### PROBLEM DETAILS
Verbatim, and with nothing else, reproduce the data below from its first line through the line containing "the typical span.".

### SOURCE MATERIAL
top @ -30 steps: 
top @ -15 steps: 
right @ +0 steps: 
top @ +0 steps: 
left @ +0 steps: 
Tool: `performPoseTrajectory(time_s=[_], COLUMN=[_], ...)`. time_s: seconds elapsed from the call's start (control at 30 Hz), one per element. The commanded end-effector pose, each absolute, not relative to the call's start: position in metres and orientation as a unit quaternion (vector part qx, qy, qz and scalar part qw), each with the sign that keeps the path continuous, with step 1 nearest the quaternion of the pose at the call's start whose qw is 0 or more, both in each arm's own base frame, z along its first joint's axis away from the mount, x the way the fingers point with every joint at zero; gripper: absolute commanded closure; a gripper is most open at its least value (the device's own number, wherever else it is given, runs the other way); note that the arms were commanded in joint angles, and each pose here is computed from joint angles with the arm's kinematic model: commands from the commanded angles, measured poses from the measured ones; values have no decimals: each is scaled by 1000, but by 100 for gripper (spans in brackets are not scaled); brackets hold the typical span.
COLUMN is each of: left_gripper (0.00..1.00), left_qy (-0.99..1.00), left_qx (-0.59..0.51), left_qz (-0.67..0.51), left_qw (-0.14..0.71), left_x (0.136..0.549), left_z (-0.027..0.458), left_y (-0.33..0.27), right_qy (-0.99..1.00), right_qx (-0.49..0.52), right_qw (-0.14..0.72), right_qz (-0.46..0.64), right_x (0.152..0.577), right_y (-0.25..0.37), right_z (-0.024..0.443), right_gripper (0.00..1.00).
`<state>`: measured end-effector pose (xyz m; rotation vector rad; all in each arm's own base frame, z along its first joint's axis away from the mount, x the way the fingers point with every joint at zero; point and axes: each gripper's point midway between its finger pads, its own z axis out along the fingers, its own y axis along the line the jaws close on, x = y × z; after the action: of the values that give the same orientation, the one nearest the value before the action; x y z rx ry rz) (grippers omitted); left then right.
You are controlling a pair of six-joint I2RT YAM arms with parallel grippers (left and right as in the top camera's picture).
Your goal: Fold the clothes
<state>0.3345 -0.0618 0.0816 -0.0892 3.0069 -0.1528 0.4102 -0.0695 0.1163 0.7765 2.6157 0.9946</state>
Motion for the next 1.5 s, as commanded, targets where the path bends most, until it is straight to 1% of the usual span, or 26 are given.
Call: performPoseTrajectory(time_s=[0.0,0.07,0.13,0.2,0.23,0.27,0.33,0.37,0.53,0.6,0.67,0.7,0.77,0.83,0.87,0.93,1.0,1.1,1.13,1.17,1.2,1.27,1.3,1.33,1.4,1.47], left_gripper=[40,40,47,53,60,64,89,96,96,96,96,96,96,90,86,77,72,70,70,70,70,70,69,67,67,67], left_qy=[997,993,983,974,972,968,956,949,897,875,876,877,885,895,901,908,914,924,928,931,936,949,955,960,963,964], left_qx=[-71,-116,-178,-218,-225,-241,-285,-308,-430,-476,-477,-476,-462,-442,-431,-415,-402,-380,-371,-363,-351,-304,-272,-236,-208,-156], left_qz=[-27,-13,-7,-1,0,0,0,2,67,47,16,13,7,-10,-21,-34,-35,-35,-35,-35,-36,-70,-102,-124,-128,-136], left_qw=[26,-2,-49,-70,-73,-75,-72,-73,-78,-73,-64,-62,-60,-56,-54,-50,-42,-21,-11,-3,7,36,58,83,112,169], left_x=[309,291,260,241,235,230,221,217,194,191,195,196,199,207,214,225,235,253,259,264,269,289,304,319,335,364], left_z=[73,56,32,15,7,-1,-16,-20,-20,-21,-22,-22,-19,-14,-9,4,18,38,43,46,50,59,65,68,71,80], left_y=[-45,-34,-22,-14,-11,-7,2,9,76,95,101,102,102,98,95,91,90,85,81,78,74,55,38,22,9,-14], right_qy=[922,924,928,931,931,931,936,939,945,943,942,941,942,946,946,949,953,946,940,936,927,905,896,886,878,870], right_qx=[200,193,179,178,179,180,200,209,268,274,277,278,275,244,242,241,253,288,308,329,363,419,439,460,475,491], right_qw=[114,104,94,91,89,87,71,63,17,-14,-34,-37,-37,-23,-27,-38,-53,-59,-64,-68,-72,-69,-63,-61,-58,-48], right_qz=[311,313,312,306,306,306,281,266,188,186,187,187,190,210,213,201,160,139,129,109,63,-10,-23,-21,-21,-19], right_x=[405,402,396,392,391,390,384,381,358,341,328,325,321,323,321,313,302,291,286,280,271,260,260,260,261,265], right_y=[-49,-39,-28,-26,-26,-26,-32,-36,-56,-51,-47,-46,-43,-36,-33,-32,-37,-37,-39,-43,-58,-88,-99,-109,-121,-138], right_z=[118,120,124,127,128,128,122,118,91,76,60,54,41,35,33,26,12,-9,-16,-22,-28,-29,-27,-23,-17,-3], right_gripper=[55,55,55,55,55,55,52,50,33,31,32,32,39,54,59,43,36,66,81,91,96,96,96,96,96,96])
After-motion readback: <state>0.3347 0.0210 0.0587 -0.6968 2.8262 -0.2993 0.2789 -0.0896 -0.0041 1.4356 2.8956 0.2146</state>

### COMPLETED TASK
top @ -30 steps: 
top @ -15 steps: 
right @ +0 steps: 
top @ +0 steps: 
left @ +0 steps: 
Tool: `performPoseTrajectory(time_s=[_], COLUMN=[_], ...)`. time_s: seconds elapsed from the call's start (control at 30 Hz), one per element. The commanded end-effector pose, each absolute, not relative to the call's start: position in metres and orientation as a unit quaternion (vector part qx, qy, qz and scalar part qw), each with the sign that keeps the path continuous, with step 1 nearest the quaternion of the pose at the call's start whose qw is 0 or more, both in each arm's own base frame, z along its first joint's axis away from the mount, x the way the fingers point with every joint at zero; gripper: absolute commanded closure; a gripper is most open at its least value (the device's own number, wherever else it is given, runs the other way); note that the arms were commanded in joint angles, and each pose here is computed from joint angles with the arm's kinematic model: commands from the commanded angles, measured poses from the measured ones; values have no decimals: each is scaled by 1000, but by 100 for gripper (spans in brackets are not scaled); brackets hold the typical span.

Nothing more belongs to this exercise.